- _Work required_
With the material below, print exactly the lines between the line holding "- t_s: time" and the line holding "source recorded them", inclusive. Add nothing else.

■ ■ ■ ■

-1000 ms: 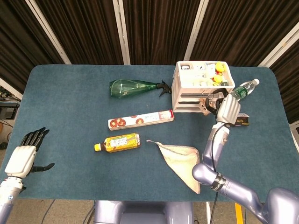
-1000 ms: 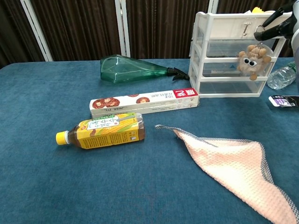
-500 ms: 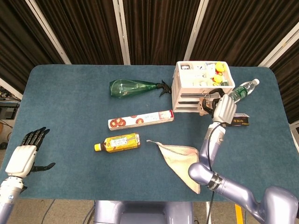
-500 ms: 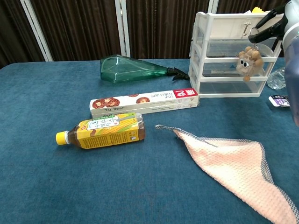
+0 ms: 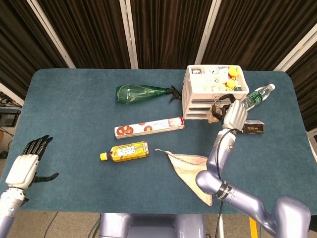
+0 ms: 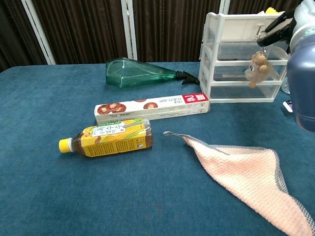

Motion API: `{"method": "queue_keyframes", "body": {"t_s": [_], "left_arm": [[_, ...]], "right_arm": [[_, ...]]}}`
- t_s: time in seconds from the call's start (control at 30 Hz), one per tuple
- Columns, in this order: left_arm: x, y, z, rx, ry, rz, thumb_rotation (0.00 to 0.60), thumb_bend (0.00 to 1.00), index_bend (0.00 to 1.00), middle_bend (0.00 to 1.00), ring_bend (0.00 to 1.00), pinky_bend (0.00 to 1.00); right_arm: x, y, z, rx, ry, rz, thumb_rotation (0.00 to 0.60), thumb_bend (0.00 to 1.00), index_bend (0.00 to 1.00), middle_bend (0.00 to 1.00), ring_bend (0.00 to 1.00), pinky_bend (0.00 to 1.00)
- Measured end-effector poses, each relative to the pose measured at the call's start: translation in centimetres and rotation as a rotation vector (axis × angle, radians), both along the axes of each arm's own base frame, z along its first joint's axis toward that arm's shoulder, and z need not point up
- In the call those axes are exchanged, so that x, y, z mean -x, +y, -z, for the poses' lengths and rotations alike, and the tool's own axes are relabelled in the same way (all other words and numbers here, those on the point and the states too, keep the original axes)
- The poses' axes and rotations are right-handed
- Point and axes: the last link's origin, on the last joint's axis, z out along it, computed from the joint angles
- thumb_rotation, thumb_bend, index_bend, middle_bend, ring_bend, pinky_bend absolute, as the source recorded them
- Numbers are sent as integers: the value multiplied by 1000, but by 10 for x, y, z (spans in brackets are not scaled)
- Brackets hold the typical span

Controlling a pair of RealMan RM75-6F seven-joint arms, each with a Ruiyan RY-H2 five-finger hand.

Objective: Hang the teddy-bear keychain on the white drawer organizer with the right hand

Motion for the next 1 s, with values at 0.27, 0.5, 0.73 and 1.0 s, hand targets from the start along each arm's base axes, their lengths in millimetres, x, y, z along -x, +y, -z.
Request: {"method": "queue_keyframes", "body": {"t_s": [0.27, 0.5, 0.73, 1.0], "left_arm": [[0, 0, 0, 3, -4, -1, 600, 86, 0, 0, 0, 0], [-1, 0, 1, 6, -6, -1, 600, 87, 0, 0, 0, 0], [-1, 0, 1, 6, -6, -3, 600, 89, 0, 0, 0, 0], [-1, 0, 0, 4, -5, -7, 600, 88, 0, 0, 0, 0]], "right_arm": [[-8, -2, -3, 9, -11, 1, 600, 234, 576, 1000, 1000, 841], [-12, -6, -1, -3, -25, 18, 600, 212, 581, 1000, 1000, 840], [-14, -9, 5, -28, -32, 43, 600, 132, 555, 1000, 1000, 840], [-6, -7, 15, -80, -32, 79, 600, 111, 464, 1000, 1000, 841]]}}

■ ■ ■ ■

- _Exercise result_
- t_s: time in seconds from the call's start (control at 30 Hz), one per tuple
- Columns, in this order: left_arm: x, y, z, rx, ry, rz, thumb_rotation (0.00 to 0.60), thumb_bend (0.00 to 1.00), index_bend (0.00 to 1.00), middle_bend (0.00 to 1.00), ring_bend (0.00 to 1.00), pinky_bend (0.00 to 1.00); right_arm: x, y, z, rx, ry, rz, thumb_rotation (0.00 to 0.60), thumb_bend (0.00 to 1.00), index_bend (0.00 to 1.00), middle_bend (0.00 to 1.00), ring_bend (0.00 to 1.00), pinky_bend (0.00 to 1.00)
- Measured end-effector poses, each relative to the pose measured at the call's start: translation in centimetres and rotation as a rotation vector (axis × angle, radians), both along the axes of each arm's own base frame, z along its first joint's axis toward that arm's shoulder, and z need not point up
- In the call those axes are exchanged, so that x, y, z mean -x, +y, -z, for the poses' lengths and rotations alike, and the tool's own axes are relabelled in the same way (all other words and numbers here, those on the point and the states too, keep the original axes)
- The poses' axes and rotations are right-handed
- Point and axes: the last link's origin, on the last joint's axis, z out along it, computed from the joint angles
- thumb_rotation, thumb_bend, index_bend, middle_bend, ring_bend, pinky_bend absolute, as the source recorded them

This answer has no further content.